Além de doenças relacionadas à idade, os artigos revelaram outros problemas que os viajantes espaciais podem desenvolver, como cálculos renais. “Aqui podemos tratar isso, mas um cálculo renal a meio caminho de Marte, como você vai tratar?”, ponderou Beheshti em voz alta. “Isso não era debatido antes desses artigos”.
“À medida que começamos a desvendar algumas dessas coisas”, acrescentou Bailey, “melhoraremos não apenas nossa capacidade de lidar com a exposição à radiação, mas também abordaremos algumas dessas patologias relacionadas à idade, como doenças cardiovasculares, que certamente podem influenciar o desempenho dos astronautas em rota para Marte”.
Outra percepção: as mulheres parecem se recuperar mais rápido dos danos espaciais do que os homens, embora Mason tenha alertado que mais mulheres precisam ser estudadas para entender melhor o efeito e que a recuperação mais rápida pode vir à custa de um risco maior de câncer de mama e pulmão por exposição prolongada à radiação.
As lições aprendidas com os viajantes espaciais também poderiam ajudar as pessoas na Terra, disseram os pesquisadores. Aprender a manter as células seguras contra a radiação, por exemplo, pode ser transferível para ajudar a minimizar os danos em pacientes com câncer submetidos a tratamentos de radiação, disse Mason.
Novas medidas de proteção também poderiam ser úteis para pessoas expostas à radiação no trabalho ou em caso de um desastre em um reator nuclear, como o ocorrido na usina de Fukushima Daiichi no Japão após o terremoto de 2011.
Porque a viagem espacial acelera o envelhecimento, aprender a reverter ou desacelerar esse processo poderia “estender o período de saúde para nós, meros terrenos também”, disse Bailey. O novo estudo sobre pele, por exemplo, sugere abordagens que poderiam ser usadas para ajudar as pessoas a manter a aparência mais jovem por mais tempo.
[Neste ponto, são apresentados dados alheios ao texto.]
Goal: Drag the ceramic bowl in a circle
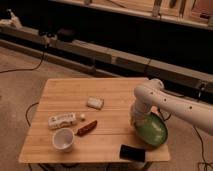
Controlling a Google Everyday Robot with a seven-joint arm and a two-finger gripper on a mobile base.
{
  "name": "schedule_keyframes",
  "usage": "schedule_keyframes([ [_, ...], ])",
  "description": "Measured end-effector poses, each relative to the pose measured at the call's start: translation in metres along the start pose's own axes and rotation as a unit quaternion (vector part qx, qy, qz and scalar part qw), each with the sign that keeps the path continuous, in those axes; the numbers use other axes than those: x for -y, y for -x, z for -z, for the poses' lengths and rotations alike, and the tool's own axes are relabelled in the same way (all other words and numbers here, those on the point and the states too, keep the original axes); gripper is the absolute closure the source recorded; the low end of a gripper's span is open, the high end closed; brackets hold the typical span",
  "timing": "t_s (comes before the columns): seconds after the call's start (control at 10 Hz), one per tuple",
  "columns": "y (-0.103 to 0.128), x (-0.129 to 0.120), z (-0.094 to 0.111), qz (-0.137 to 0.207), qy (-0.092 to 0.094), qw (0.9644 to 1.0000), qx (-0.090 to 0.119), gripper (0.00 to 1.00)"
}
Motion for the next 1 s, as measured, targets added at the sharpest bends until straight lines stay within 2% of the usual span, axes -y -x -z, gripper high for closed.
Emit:
schedule_keyframes([
  [0.4, -0.053, -0.006, -0.008, 0.012, 0.022, 0.9996, -0.012, 1.0],
  [0.6, -0.079, 0.0, -0.016, 0.015, 0.034, 0.9992, -0.016, 1.0],
  [0.8, -0.101, 0.029, -0.018, 0.028, 0.03, 0.9988, -0.026, 1.0],
  [1.0, -0.112, 0.084, -0.019, 0.058, 0.005, 0.9976, -0.039, 1.0],
])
“Há todo tipo de coisas que potencialmente poderiam beneficiar as pessoas na Terra”, disse ela.
A missão Inspiration4, que arrecadou US$ 250 milhões para o Hospital de Pesquisa Infantil St. Jude, também contou com algumas tecnologias experimentais para registrar informações médicas, incluindo um dispositivo de imagem por ultrassom portátil, smartwatches, um dispositivo de medição para verificar o alinhamento dos olhos e novos métodos para perfil do sistema imunológico, bem como outras células e moléculas.
Esses dispositivos e abordagens poderiam ser úteis em configurações distantes dos grandes centros médicos urbanos, disse Mason. Contar com civis em vez de astronautas da NASA também facilitou o estudo dos viajantes espaciais, que assinaram renúncias e não estão sujeitos a regulamentos governamentais, disse ele. Seus dados serão disponibilizados para outros pesquisadores.
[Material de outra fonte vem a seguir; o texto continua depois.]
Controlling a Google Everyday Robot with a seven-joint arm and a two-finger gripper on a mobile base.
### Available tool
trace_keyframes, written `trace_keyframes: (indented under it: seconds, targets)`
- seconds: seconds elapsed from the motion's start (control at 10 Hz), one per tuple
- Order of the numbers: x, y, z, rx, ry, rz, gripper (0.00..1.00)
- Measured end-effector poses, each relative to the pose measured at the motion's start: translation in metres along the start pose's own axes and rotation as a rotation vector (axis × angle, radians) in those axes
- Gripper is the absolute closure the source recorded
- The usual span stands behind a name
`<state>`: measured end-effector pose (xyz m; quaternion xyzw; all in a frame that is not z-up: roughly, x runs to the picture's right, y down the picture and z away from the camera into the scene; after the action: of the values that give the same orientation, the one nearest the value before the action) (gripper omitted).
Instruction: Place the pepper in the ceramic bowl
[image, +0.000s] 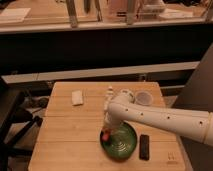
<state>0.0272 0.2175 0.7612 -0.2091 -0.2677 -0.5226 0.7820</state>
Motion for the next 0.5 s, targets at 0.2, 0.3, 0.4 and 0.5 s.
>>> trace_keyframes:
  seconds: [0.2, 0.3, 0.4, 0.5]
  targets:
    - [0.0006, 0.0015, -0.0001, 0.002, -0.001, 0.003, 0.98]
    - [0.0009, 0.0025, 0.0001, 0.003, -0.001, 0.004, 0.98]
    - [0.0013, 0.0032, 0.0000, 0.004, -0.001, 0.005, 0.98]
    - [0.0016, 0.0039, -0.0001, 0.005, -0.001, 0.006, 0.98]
Tanto Arceneaux quanto Sembroski, engenheiro de dados que trabalha para a empresa de tecnologias espaciais Blue Origin, disseram que adoraram o voo espacial e fariam de novo se tivessem a chance. Mas eles também esperam que muitos outros tenham a mesma oportunidade.
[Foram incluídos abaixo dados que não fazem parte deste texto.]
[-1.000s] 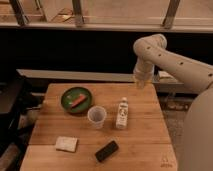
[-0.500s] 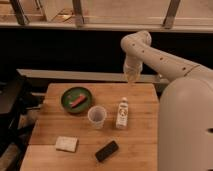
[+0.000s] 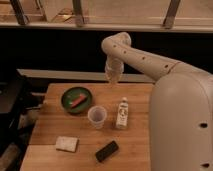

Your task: Move the arm in a circular motion

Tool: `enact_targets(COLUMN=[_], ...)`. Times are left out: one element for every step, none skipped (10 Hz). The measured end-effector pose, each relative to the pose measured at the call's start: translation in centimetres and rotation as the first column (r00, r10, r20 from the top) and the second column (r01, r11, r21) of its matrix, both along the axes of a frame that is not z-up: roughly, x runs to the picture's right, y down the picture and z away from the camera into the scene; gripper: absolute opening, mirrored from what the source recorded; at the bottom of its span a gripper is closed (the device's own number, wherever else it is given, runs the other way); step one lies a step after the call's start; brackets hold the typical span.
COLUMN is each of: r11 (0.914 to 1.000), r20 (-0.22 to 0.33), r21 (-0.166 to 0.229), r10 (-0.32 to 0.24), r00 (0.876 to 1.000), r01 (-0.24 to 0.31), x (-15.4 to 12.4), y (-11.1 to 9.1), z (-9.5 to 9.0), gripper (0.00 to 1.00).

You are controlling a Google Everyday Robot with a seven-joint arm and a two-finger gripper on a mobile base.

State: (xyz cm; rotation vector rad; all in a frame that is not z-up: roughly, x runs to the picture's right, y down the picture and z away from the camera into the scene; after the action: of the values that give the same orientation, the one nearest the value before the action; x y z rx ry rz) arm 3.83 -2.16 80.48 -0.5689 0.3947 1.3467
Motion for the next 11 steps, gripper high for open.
enact_targets(r11=[0.9999,0.9997,0.9993,0.9993,0.9996,0.9995,0.9987,0.9966,0.9946,0.9909,0.9870], r20=[0.036,0.062,0.095,0.110,0.109,0.095,0.062,0.003,-0.045,-0.114,-0.151], r21=[-0.013,-0.022,-0.035,-0.036,-0.029,-0.026,-0.022,-0.014,-0.004,0.003,0.014], r10=[-0.007,-0.010,-0.008,-0.003,0.006,0.021,0.047,0.081,0.104,0.134,0.161], r00=[0.999,0.998,0.995,0.994,0.994,0.995,0.997,0.997,0.994,0.984,0.975], r01=[0.008,0.011,0.011,0.007,-0.003,-0.018,-0.046,-0.081,-0.104,-0.135,-0.160], x=[-1.1,-1.7,-2.1,-1.8,-1.0,0.1,2.0,4.9,7.2,10.3,11.9], y=[1.2,2.2,3.6,4.3,4.9,5.2,5.4,5.4,5.2,5.1,4.6], z=[-1.0,-1.9,-3.5,-4.6,-5.6,-6.0,-6.2,-6.0,-5.7,-5.4,-4.9], gripper=[0.00,0.00,0.00,0.00,0.00,0.00,0.00,0.00,0.00,0.00,0.00])
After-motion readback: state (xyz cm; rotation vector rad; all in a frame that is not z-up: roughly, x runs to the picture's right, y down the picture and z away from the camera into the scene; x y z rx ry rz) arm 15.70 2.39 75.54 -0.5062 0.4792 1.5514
“Não veremos a civilização no espaço que queremos sem pessoas dispostas a compartilhar essa experiência”, disse Sembroski sobre compartilhar seus dados para pesquisa. “Foi divertido fazer parte disso.”
“Nossa missão teve, não apenas muito coração por trás dela”, acrescentou Arceneaux, “mas realmente queríamos causar um impacto científico.”
Arceneaux disse que não se importa com a marca deixada pela biópsia usada para estudar como sua pele reagiu à viagem espacial. “Eu amo minha cicatriz espacial!”, disse ela.
“Melhor que uma tatuagem”, respondeu Bailey.
A melhor notícia da pesquisa sobre Kelly e os viajantes do Inspiration4, disse Mason, é que “não há nenhum impedimento. Não há razão para não poder passar longos períodos no espaço.”